I am assuming that you want something with color and that is evergreen since it is
along the front of the house, but if you are plagued with Japanese beetles, I assume
you live in the northern tier of our state. There are several choices. There are
large selections of dwarf Abelia that have variegated foliage, will tolerate full
sun and bloom with tiny white flowers all summer. You could also do a mix of some
evergreen hollies and boxwoods but then throw in some deciduous shrubs like ninebark--with
varieties with purple, orange or green foliage and white flowers in the summer; dwarf
fothergilla with beautiful white flowers in the spring and outstanding orange fall
foliage; itea with white flowers and red fall foliage and dwarf butterfly bushes.

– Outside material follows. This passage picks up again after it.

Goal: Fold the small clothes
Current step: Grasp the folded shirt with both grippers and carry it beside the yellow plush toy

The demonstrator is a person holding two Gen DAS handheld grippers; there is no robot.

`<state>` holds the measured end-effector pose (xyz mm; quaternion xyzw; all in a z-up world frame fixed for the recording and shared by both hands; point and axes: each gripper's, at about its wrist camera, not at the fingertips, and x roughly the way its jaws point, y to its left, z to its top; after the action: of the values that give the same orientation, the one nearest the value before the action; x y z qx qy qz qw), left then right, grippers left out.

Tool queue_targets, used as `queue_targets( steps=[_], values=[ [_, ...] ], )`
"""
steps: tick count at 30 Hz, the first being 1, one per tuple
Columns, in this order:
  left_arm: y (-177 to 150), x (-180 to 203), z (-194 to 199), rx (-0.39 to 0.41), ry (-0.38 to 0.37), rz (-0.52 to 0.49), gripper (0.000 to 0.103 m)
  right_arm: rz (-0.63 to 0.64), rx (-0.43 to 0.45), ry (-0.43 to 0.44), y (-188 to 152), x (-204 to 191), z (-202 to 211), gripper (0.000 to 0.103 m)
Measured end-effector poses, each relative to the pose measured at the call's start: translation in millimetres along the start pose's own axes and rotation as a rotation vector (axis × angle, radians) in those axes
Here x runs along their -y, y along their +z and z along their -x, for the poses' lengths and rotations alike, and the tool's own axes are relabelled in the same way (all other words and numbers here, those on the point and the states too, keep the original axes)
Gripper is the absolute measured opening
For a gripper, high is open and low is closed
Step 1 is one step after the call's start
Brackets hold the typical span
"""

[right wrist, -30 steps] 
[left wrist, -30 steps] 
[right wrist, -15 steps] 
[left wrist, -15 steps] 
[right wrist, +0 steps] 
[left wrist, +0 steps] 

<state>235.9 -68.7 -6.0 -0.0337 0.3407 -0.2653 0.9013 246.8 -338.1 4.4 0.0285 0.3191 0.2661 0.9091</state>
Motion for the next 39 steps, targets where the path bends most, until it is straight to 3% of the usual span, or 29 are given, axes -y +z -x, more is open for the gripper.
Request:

If you don't live in the northern tier, several varieties of Loropetalum will do well
in the southern 2/3 of the state--check varieties because mature size will vary with
the variety you choose.
November 25, 2017
I planted six box woods this time last fall. It looked like good soil and we had pulled up rangy azaleas first. They did well all spring and summer. Last month they started dying, twig by twig starting from one end of the row and slowly working to the other end. I tried a 3 in 1 pest spray recommended at the nursery, but they continue to die back. I feel they've been watered adequately. Hate to lose the investment, but if I pull them up, will future plants be in jeopardy? Or might adequate soil amendment help? I've seen just a few other boxwoods like this around, but most look very healthy.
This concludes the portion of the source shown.